Есть такая старая индийская притча. Как-то забрел в одно село слон и привел в замешательство крестьян, не знавших, что это такое. А жили в том селе одни слепые. И вот главный из них послал четверых самых умных крестьян, чтобы они разобрались, что это такое.
«Идите и скажите нам, что это пришло в село».
Первый слепец схватил слона за ногу и сказал:
«Я понял! Это шагающий столб».
Второй пощупал брюхо слона и возразил:
«Да что ты такое говоришь? Это же огромная бочка расхаживает по селу».
Третий сравнил уши слона с листьями смоковницы, а четвертый, подержавшись за хобот, заметил:
«Нет, это шланг для полива огорода».
Отправились селяне к главному, и каждый сообщил о том, что осязал. Так кто же из них был прав? Все четверо, и никто конкретно. Потому что никому из нас, смертных, не дано обладать истиной во всей ее полноте.
Это тем более справедливо в моем примере, когда я берусь описывать, а поневоле, и судить о взаимоотношениях мужа и жены, проживших вместе ровно чертову дюжину лет. Как узнаешь, кто из них прав, кто виноват? Послушаешь жену и, особенно если она заплачет, видишь в ней ангела с крылышками, а мужа – злодеем и кровопивцем. Послушаешь мужа, и все наоборот. Хотя жизненный опыт тебе подсказывает иное. Муж задурит – половина двора горит, жена задурит – весь двор сгорит. Муж запьет – полдома пропьет, жена запьет – весь дом пропьет.

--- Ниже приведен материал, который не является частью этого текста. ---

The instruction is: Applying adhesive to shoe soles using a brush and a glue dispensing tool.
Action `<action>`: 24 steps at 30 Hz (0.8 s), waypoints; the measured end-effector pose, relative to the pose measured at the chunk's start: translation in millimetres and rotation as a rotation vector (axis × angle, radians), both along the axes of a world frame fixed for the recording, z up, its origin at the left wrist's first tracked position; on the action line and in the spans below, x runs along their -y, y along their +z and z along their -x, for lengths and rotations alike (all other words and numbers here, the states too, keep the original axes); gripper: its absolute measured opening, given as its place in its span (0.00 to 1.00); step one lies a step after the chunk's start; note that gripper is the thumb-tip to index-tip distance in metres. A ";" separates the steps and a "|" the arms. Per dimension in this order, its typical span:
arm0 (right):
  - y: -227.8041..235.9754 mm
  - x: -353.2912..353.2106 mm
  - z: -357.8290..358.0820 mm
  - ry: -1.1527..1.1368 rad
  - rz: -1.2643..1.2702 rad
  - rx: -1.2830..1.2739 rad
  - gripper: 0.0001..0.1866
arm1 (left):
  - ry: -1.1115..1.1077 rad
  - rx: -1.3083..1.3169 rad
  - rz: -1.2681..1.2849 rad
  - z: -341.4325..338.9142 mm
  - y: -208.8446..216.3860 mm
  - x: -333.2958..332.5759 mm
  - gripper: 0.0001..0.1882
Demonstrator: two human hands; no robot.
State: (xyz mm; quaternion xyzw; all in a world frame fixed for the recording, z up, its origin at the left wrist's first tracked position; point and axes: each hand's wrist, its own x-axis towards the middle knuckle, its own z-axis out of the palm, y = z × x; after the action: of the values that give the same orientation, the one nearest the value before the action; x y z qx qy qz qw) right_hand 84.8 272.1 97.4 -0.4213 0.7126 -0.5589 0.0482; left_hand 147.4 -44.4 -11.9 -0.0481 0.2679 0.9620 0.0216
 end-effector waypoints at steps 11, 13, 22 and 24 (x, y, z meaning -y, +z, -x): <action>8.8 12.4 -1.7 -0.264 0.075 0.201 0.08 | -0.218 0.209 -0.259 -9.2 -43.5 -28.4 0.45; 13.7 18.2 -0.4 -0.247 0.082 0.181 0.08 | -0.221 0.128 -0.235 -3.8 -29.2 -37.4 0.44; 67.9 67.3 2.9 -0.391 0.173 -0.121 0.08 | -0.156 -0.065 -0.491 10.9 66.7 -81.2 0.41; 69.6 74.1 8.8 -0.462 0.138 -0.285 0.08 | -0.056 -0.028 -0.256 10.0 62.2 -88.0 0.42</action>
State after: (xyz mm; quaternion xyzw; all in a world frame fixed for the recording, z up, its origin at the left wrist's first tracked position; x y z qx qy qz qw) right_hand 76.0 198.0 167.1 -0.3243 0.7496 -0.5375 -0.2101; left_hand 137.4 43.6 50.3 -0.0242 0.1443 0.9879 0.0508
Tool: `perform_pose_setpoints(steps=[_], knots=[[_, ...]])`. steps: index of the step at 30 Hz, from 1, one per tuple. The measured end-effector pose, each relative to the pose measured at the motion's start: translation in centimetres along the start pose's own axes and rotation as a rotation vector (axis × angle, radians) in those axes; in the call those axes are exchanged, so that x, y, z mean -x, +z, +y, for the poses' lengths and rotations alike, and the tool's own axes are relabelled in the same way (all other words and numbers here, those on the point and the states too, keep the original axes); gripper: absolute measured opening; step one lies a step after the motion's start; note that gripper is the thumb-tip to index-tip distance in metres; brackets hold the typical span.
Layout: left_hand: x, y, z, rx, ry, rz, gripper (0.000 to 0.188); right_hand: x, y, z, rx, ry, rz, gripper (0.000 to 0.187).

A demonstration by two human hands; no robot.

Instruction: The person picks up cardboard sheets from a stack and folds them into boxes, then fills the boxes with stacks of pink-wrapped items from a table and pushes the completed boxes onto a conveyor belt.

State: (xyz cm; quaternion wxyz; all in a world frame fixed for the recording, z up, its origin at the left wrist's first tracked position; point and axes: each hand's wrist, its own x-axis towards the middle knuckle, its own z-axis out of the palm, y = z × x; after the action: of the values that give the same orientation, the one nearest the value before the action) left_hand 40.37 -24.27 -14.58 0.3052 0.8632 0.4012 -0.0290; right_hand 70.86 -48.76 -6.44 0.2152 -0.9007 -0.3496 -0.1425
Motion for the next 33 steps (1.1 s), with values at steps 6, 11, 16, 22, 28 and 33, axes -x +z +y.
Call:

Дорогие мои читатели, к чему я все это? Своими сетованиями насчет семейной жизни «со Штирлицем» Нонна Викторовна делилась со мной, дай бог памяти, году где-то в девяносто третьем – девяносто четвертом. Тогда же, как уже мельком упоминал, я впервые познакомился и с фрагментами ее биографических воспоминаний о собственной горемычной жизни, неудачном супружестве, многочисленных ухажерах, творческих поисках, приобретениях и потерях.
Это были обыкновенные листы из блокнота не самой качественной бумаги, заполненные почти неряшливым почерком, в котором крупные буквы не знали ни ранжира, ни строя, даже как бы и не дружили друг с дружкой, хотя проживали в одном слове. Еще более сумбурной выглядела сама архитектоника воспоминаний. Интересные, порой захватывающие факты – все же жизнь Мордюкова прожила фантастически увлекательную, – события, мысли, рассуждения теснились, наползали друг на друга вразнотык, безо всякой упорядоченности, тем более без каркасной сюжетной линии. С одной стороны, она препарировала собственную биографию с безжалостностью опытного хирурга районной больницы, с другой – ограничивалась совершенно немотивированными недомолвками.
Вряд ли вы, уважаемый читатель, можете себе такое представить, но в достаточно объемной рукописи – отпечатанная на машинке, она перевалила за пятнадцать условных листов, это книга в триста пятьдесят страниц – фамилия мужа упоминалась считаные разы. Имя «Слава» – дважды. Полностью фамилия, имя и отчество – ни разу. Даже в самых трогательных, почти интимных моментах – только «он» да «муж». И сплошные упреки. Женская обида хлестала у Мордюковой, что называется, через край.
При этом актриса в общем и целом не врала, не придумывала инсинуаций, тех самых злостных вымыслов о совместной жизни с супругом. Она просто вспоминала и записывала по большей части то, что ее когда-то сильно задевало, расстраивало, угнетало. И потому, как говорится, невооруженным глазом виделась явно тенденциозная однобокость воспоминаний.
Но как было сказать об этом Нонне Викторовне, я, откровенно говоря, не знал, даже боялся, предвидел ее всегда резкую реакцию на любое замечание касательно собственного литературного творчества. И тогда я пошел на «хохлацкую хитрость», как впоследствии выражалась сама Мордюкова. Я испросил у актрисы разрешения выбрать из рукописи некоторые отрывки для последующей публикации в газете «Частная жизнь», простым карандашом сделал за пару дней легкую, буквально косметическую правку написанного, разбил весь тезаурус на семь или восемь глав, чуток пригладил, смягчил обиды, смикшировал другие явные перехлесты. Думал, что если какие-то карандашные замечания не понравится актрисе, то я сотру их, и вся недолга.